Well I've never had a problem connecting SATAII HDD's to SATAI interfaces before, but if you initialize/format the HDD with another PC and your current PC's BIOS still cannot see the HDD, then you may have to resort to using that software you linked.


----------



## Widjaja (Jun 17, 2010)

If the above solution has not worked, you will have t get a jumper and switch the drive to SATA150 operation only.

I had to do this a while back with a Motherboard I had before it could be recognized in BIOS.
I had to place the jumper on a WD SATA II drive I had.
Fortunately it did have the jumper settings noted on the sticker as it was one of the early SATA II drives.
Most or possibly all SATA II drives regardless of brand do not have the diagram on the sticker anymore.

I do not know the jumper setting for the Samsung SATA II drives or if they have that option.
So best option would be to either go to the site or google.


----------



## richjordan255 (Jun 17, 2010)

ensure the sata in the bios is set as IDE, if still no joy, you may need to get the sata driver from the ASRock website and f6 st start of install, check the IDE bit first though


----------



## newtekie1 (Jun 17, 2010)

On the AsRock board, you want to make sure to go into the BIOS and set the "SATA Operation Mode" from RAID to non-RAID under Advanced -> IDE Configuration.


----------



## richjordan255 (Jun 17, 2010)

good to see im not alone thinking that


----------



## Hockster (Jun 18, 2010)

Installing a driver won't make a bit of difference, or even be possible, if the BIOS doesn't see the drive.

There were some old mobos with SATA 1 controllers that were not compatible with SATA 2 drives.
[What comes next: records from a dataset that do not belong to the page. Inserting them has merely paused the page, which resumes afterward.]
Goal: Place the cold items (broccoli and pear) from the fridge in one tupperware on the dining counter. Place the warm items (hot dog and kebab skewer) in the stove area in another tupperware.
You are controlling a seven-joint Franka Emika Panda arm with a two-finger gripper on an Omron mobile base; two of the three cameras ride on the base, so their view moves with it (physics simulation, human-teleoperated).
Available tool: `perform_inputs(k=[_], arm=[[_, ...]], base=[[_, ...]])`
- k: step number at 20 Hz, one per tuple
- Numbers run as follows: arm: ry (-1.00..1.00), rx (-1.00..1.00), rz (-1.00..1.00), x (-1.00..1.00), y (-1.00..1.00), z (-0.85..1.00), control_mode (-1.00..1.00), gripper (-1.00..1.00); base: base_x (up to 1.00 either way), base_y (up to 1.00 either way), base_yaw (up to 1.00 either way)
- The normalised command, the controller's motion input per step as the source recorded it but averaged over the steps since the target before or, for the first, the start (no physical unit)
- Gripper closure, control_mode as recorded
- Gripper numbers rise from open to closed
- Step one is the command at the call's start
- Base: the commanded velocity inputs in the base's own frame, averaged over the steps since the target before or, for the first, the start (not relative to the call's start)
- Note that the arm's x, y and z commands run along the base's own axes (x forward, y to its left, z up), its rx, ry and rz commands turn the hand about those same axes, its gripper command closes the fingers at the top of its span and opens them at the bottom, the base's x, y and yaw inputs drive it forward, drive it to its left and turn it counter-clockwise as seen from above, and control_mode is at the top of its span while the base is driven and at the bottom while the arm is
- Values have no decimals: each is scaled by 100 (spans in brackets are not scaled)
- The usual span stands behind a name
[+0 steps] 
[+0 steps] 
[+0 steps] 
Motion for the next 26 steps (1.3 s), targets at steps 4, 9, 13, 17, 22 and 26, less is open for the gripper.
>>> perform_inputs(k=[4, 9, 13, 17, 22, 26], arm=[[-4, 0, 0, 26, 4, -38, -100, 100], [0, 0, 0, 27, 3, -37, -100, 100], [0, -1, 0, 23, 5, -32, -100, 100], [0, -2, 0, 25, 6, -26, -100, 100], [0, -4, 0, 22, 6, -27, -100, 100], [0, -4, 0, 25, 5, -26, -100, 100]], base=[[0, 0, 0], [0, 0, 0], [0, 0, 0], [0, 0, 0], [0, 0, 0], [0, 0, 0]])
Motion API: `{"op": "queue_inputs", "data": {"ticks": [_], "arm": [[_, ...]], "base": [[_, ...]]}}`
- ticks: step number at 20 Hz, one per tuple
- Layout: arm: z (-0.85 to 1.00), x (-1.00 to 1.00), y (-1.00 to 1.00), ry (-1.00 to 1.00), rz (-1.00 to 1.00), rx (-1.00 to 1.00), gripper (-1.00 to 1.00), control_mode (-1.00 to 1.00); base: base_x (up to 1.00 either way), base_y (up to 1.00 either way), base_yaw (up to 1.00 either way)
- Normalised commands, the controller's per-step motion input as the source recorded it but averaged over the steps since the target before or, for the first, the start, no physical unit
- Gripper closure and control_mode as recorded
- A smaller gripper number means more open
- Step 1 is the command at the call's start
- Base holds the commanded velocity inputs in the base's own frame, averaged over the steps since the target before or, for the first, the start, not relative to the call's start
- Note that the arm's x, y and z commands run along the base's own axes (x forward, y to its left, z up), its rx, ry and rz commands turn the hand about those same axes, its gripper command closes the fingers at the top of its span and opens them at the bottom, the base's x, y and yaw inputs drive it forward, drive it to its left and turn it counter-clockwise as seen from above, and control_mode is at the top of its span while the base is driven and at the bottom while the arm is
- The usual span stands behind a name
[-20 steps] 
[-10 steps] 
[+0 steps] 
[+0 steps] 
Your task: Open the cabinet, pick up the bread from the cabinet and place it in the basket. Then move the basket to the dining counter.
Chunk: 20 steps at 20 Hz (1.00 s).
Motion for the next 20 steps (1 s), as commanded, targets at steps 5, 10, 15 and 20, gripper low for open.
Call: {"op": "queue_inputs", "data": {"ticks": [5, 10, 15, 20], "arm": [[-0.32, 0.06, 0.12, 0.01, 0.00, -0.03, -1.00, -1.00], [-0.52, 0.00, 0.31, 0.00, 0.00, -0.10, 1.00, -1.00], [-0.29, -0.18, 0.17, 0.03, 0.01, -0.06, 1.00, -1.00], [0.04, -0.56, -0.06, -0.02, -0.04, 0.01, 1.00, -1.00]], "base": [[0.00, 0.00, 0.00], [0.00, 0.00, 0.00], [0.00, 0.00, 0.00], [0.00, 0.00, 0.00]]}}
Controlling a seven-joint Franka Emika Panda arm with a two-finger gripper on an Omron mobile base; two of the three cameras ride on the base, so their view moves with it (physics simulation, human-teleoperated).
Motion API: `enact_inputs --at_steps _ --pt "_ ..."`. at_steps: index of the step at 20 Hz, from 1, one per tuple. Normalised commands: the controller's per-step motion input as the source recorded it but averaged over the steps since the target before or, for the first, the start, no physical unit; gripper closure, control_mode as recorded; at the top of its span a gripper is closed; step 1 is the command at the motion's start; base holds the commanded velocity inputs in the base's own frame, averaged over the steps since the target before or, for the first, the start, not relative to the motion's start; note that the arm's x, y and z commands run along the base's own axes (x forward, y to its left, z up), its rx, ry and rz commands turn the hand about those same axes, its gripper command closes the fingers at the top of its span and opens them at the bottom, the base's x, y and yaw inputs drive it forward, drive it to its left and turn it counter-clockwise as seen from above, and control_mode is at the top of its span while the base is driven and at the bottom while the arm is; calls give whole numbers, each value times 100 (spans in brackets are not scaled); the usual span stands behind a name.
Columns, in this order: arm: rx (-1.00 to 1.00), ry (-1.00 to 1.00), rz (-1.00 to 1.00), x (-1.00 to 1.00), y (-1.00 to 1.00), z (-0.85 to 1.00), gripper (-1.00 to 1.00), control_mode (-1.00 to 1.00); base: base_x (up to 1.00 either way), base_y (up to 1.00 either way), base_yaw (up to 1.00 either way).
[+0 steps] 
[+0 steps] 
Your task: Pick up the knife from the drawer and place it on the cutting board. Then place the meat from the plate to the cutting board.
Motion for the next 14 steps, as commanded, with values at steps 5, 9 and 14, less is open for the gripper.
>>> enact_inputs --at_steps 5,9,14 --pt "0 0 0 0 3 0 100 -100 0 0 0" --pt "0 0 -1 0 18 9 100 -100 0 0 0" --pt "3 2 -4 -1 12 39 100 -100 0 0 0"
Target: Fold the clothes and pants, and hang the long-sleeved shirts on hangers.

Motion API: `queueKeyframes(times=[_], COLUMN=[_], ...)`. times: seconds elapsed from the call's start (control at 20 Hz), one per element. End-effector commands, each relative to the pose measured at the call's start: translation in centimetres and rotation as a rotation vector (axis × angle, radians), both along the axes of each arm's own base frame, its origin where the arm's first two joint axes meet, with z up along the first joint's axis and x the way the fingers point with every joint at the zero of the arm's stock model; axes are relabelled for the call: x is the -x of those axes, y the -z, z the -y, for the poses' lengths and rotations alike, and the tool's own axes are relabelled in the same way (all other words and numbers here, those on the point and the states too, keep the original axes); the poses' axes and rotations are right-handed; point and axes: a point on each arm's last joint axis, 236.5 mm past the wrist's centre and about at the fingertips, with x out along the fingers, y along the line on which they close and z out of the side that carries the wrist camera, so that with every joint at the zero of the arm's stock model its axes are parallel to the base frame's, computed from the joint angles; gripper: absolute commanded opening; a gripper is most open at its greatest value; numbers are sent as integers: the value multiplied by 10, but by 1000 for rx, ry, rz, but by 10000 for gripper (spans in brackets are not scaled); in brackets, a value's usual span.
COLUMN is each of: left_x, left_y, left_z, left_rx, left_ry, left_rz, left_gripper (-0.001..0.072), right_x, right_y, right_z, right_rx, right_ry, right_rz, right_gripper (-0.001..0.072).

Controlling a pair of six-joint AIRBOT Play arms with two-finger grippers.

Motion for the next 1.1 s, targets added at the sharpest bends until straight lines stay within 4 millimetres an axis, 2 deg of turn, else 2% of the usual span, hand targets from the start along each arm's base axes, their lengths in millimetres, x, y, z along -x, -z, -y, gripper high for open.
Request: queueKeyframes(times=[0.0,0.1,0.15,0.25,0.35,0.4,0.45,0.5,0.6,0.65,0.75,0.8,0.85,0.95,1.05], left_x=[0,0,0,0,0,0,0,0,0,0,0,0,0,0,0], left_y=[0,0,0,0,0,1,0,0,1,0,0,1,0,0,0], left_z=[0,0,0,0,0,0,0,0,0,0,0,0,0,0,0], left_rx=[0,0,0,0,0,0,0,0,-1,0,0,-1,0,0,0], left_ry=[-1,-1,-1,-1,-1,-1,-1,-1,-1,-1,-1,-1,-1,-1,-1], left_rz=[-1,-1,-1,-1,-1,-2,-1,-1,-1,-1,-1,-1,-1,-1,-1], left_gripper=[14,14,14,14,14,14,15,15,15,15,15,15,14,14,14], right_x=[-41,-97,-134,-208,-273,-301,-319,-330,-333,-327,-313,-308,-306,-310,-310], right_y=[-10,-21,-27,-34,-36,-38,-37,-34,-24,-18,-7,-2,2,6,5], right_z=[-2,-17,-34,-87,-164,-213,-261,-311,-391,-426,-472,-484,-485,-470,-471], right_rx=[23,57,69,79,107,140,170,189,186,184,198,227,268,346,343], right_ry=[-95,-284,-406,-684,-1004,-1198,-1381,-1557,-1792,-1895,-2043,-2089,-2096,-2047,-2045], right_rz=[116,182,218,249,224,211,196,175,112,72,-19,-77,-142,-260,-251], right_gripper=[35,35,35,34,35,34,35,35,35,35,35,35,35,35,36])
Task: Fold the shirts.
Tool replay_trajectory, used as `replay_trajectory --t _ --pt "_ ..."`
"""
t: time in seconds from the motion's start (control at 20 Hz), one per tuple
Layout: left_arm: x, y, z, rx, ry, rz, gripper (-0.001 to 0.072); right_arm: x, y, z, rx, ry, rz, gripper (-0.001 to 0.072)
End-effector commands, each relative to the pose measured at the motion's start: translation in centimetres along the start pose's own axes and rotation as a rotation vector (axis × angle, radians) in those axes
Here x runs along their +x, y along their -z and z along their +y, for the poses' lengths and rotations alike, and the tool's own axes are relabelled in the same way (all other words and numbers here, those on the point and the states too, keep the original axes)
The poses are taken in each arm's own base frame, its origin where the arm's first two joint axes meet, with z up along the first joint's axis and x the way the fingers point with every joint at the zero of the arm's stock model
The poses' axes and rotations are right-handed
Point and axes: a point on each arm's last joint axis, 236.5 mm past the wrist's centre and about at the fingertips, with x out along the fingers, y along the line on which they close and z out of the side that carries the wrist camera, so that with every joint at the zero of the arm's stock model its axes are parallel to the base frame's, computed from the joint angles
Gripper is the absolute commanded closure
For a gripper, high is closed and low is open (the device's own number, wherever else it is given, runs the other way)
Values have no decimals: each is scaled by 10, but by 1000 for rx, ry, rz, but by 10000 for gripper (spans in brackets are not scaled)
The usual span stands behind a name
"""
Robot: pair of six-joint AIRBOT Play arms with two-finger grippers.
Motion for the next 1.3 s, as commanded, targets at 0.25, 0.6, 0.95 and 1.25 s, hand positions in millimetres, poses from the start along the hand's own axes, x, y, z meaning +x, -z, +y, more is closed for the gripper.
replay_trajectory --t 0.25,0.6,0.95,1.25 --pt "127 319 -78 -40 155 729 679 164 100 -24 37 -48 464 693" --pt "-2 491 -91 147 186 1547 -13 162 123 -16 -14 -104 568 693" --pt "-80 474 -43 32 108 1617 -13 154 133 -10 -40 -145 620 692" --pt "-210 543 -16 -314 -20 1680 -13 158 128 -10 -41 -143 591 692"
As posted above you need a hard drive that has the jumper to set them into SATA 1 mode. That is if changing the BIOS settings has no effect.


----------



## 95Viper (Jun 18, 2010)

Patch download for compulsory SATA 1.5 Gbps setting & SATA 3.0 Gbps recovery.
^The files are located at the bottom of page.^

-------------------------------------------------------------------------------------------------------------------------------------------------------------------------------------------------

If you do not have a jumper block, then you can just get a fine piece of wire (like one strand of multi-strand speaker wire) and wrap the two posts using a pair of forceps or good tweezers or thin (micro) needle nose pliers.  Make sure of your wrap before you install it back in the system.  Remember always double check to be sure and safe.


----------



## Hockster (Jun 18, 2010)

Nice bit of info there. I had no idea current drives could be set to the old SATA standard. Figured it needed to be a part of the firmware or something.


----------



## LittleLizard (Jun 21, 2010)

I think i have to udpate this. Tried to change it to sata 1.5gbps with the Samsung software and still doesnt work. Also i have it now installed in my other computer (core 2 duo, g31 mobo) and though the bios detects it no problem, windows doesnt see it.

BTW this is the drive. http://www.samsung.com/global/busin...=94&subtype=98&model_cd=227&tab=fea&ppmi=1219

EDIT: im going to specify a bit. after i installed it, it turned on, go into windows and i got a message that the controller for the samsung drive has been installed correctly. However, it doesnt appear in my computer nor in tuneup utilites or everest. And yes, i rebooted after that.


----------



## francis511 (Jun 21, 2010)

The little jumpers can be got from a computer shop for like pennies... Go to "administrative tools"->"computer management" and try to find your hdd there.


----------



## Widjaja (Jun 21, 2010)

A brand new drive will not be formatted to show up as a mapped drive in windows.
Totally different issue from the one you had before.
What the above says will get your drive recognized as ntfs or fat32....whatever you decided to format the drive as.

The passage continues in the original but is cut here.